Его впалые щеки, бледные губы, истончившаяся до прозрачности кожа, коричневые круги у глаз, да и сами глаза, что одни еще оставались живыми на этом лице, тягостно поразили ее. Каким бы потрепанным
Была ли то притягательность сердечной доброты, так ясно отраженной в глазах графа? Или сострадание к мучительному недугу, след которого отпечатался на усталом, бледном лице? Но при первом же взгляде на него девушка почувствовала, что в ее душу проникает странная нежность, словно граф фон Эбербах ей не чужой, будто его болезнь касается ее, как если бы скорбь этого благородного лица была сродни ее сердцу.
Впрочем, разве женщины не созданы, чтобы быть сестрами милосердия для всех горестей рода людского?

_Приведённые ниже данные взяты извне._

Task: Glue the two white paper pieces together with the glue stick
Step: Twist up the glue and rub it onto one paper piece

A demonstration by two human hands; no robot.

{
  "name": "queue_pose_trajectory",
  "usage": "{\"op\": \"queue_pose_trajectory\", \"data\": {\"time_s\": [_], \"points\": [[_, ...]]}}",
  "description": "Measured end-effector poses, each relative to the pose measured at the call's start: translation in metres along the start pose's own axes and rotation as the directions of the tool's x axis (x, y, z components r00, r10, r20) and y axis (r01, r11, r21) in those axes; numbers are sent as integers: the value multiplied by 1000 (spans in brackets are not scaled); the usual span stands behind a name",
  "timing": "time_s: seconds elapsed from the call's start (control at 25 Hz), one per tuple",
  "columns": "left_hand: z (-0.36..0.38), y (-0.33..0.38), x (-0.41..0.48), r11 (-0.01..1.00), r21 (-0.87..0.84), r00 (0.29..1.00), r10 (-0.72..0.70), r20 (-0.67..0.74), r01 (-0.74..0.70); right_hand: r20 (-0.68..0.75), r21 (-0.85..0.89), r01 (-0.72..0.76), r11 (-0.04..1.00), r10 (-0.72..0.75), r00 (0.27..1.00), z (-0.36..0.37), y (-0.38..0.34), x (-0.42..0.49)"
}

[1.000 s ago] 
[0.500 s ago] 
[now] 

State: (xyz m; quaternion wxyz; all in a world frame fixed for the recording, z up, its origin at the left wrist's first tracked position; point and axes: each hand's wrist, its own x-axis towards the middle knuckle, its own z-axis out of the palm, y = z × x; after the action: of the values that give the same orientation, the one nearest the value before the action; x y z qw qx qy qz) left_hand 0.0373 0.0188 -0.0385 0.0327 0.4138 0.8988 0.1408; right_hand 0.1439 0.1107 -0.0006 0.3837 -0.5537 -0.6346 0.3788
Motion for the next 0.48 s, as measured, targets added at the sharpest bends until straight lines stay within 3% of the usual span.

— О господин граф, вы же нездоровы! — воскликнула она.
— Полагаю, что так.
— Вам надо лечиться.
— У кого? — обронил Юлиус.
— У врачей.
— Ну, кого-кого, а докторов у меня предостаточно, — отвечал Юлиус. — Я в Париже, то есть под боком у крупнейших светил науки. И я прусской посол, следовательно, имею возможность оплачивать их труды. Но исцелять способны не только врачи, и в моем случае требуется совсем другое.
— Тогда что же?
— Те, кто пекутся о больном. Сын или дочь, которые бы заботились, брат, который мог бы поддержать, любящая жена… Словом, нужно какое-нибудь существо, кому вы не безразличны, притом не безразличное вам самому. А я — привязан ли я к кому-нибудь? И кого интересует моя жизнь?
— Ваших друзей, — сказала девушка.
— Друзей! — вздохнул Юлиус.
И не прибавив более ни слова, он пожал плечами.
— Ну, разумеется, — продолжала девушка. — У вас ведь есть друзья?
— Нет, мадемуазель.
— А я знаю, что есть.
— Вы? — спросил Юлиус. — Так кто же вы?
— Не спрашивайте меня об этом, — сказала она. — Но разве мой поступок сам по себе не доказательство, что у вас есть друзья, которые заботятся о вас? Я же пришла вас спасти.
— От чего?
— Послушайте: вы состоите в некоей ассоциации, в политическом тайном обществе…
— Допустим, — произнес Юлиус, вглядываясь в нее с недоверием.
— Мне это известно. Если вам нужны подробности, извольте: вы взяли себе вымышленное имя. Представились как Жюль Гермелен. Как видите, я знаю все.
— Предположим, что так, — обронил Юлиус. — И что же из этого следует?
— А то, что вы разоблачены! Они выяснили, что Жюль Гермелен и граф фон Эбербах одно лицо.
— Каким образом вы это узнали? И кто вы такая, что берете на себя труд явиться сюда, чтобы меня предупредить?